A couple of weeks ago, the Air Attache from the U.S. Embassy in Warsaw called to see if my husband, as a retired Air Force officer, would be willing to represent the U.S. government at an upcoming ceremony.
During World War II, a B-17 crashed near Swiebodzin. (I’ve mentioned this town before; it’s the one with the Jesus statue,) A Polish group has dedicated themselves to remembering all of the American airmen lost over Poland during World War II. As you can imagine, this takes a good deal of research. The have created this monument in memory of the 4 air crew members from that flight that perished. Three were on the plane when in exploded in midair; the fourth parachuted into a large lake. He drowned before those on shore could reach him. His body was recovered 3 years later and is buried in the Nowe Wioska (New Village) cemetery.
The villagers think of him, Leslie Chavet, as their American airman, and they also wanted to honor his memory. Hence, the ceremony we attended yesterday in Nowe Wioska.
It began with a mass in the village church, complete with color guard from the local fire department. Then everyone in attendance, about 75, walked to the cemetery with the priest and 3 girls playing snare drums leading the way.
At the cemetery, both national anthems were played. I must say that hearing the Star Spangled Banner in this setting was especially moving. There were several speeches, the priest spoke, the governor of Pomerania, a representative of the village council, and my husband (complete with Polish interpreter).

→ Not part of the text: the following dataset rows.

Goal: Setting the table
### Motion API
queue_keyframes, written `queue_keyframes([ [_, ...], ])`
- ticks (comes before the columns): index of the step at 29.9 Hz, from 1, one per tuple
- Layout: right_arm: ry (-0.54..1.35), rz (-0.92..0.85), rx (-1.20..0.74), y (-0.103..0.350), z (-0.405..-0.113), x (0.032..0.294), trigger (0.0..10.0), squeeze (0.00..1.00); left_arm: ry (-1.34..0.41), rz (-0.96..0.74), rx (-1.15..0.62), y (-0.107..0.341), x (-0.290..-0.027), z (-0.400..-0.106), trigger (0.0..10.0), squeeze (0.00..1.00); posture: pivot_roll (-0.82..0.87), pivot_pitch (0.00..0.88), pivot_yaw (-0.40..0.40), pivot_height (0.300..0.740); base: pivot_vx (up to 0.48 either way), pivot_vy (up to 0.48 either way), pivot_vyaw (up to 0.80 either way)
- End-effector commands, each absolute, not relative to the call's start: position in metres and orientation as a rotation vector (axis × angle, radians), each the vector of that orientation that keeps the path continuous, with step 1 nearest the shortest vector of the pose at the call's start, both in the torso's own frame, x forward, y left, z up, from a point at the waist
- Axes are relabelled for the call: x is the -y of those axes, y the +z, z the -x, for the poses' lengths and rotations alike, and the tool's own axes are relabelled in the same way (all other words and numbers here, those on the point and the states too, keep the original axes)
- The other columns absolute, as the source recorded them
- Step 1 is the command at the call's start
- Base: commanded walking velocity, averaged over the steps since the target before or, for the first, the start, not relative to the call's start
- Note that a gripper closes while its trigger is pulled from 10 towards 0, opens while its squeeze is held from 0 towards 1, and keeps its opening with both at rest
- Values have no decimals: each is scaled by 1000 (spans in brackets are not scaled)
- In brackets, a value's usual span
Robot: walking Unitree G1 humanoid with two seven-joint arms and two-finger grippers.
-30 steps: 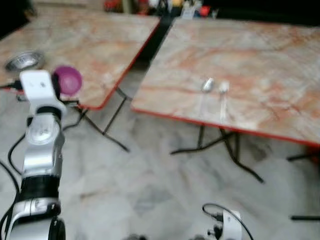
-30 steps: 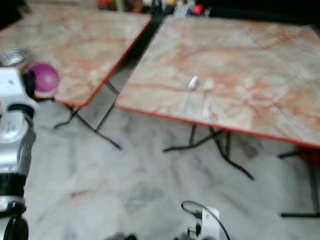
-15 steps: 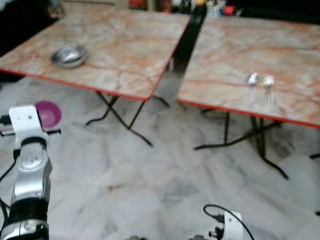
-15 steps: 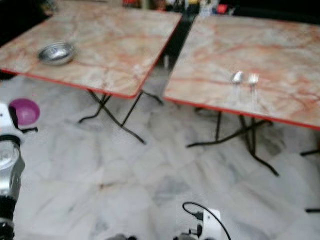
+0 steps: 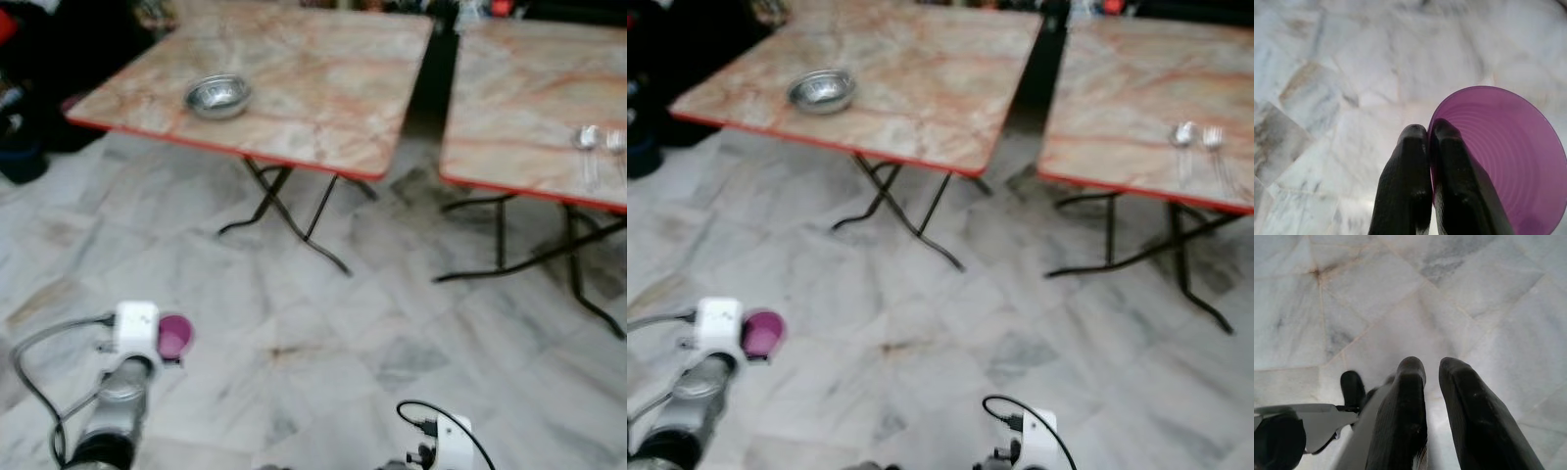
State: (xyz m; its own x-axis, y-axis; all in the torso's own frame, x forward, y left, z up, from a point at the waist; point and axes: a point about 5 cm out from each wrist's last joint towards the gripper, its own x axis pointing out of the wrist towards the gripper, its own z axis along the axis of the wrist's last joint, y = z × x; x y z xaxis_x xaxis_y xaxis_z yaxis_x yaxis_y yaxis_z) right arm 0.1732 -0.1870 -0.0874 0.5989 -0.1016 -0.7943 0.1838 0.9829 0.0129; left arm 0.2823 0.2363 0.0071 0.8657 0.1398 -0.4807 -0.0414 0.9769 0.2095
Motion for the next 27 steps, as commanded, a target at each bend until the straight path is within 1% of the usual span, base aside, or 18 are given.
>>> queue_keyframes([
  [1,-175,-101,-940,-91,-164,189,10000,0,54,-197,-639,-11,-228,-273,10000,0,4,147,60,740,0,0,0],
  [5,-173,-104,-939,-91,-164,188,10000,0,35,-140,-695,-24,-220,-264,10000,0,4,147,60,740,0,0,0],
  [6,-168,-101,-940,-91,-164,188,10000,0,48,-91,-710,-28,-217,-260,10000,0,1,148,59,740,0,0,0],
  [7,-168,-102,-940,-91,-164,188,10000,0,52,-80,-709,-29,-216,-259,10000,0,3,149,58,740,0,0,0],
  [11,-170,-107,-943,-92,-163,188,10000,0,80,-57,-746,-39,-216,-247,10000,0,1,150,56,740,0,0,0],
  [13,-167,-107,-947,-92,-163,188,10000,0,100,-72,-772,-43,-218,-242,10000,0,-1,150,55,740,0,0,0],
  [15,-164,-112,-947,-92,-163,187,10000,0,121,-69,-779,-45,-220,-239,10000,0,-1,150,55,740,307,0,0],
  [17,-162,-113,-947,-92,-162,187,10000,0,143,-48,-784,-47,-221,-236,10000,0,0,153,56,740,480,0,-606],
  [27,-152,-105,-938,-92,-162,185,10000,0,159,-53,-797,-51,-222,-230,10000,0,0,154,56,740,480,0,0],
])
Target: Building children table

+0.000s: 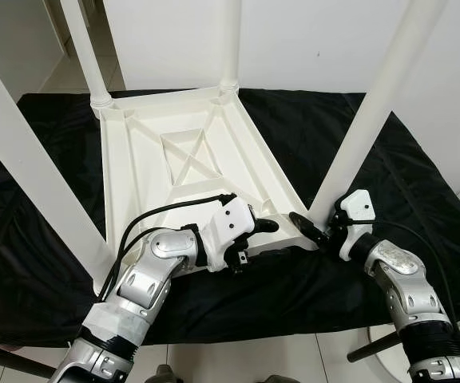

The event concluded with an excellant meal at the village government building. I sat near the village council official, a reporter, and thankfully, the interpreter. They were curious about my thoughts about the day. I was very impressed with the large turnout, whereas, they almost seemed embarrassed by the number participating and explained that summer vacation had just begun and many families were traveling. With a village population of 293, I still think the attendance was very high. I think a similar ceremony could have been held in Tucson (with a population of over half a million), and organizers would have been lucky to have 75 people in attendance.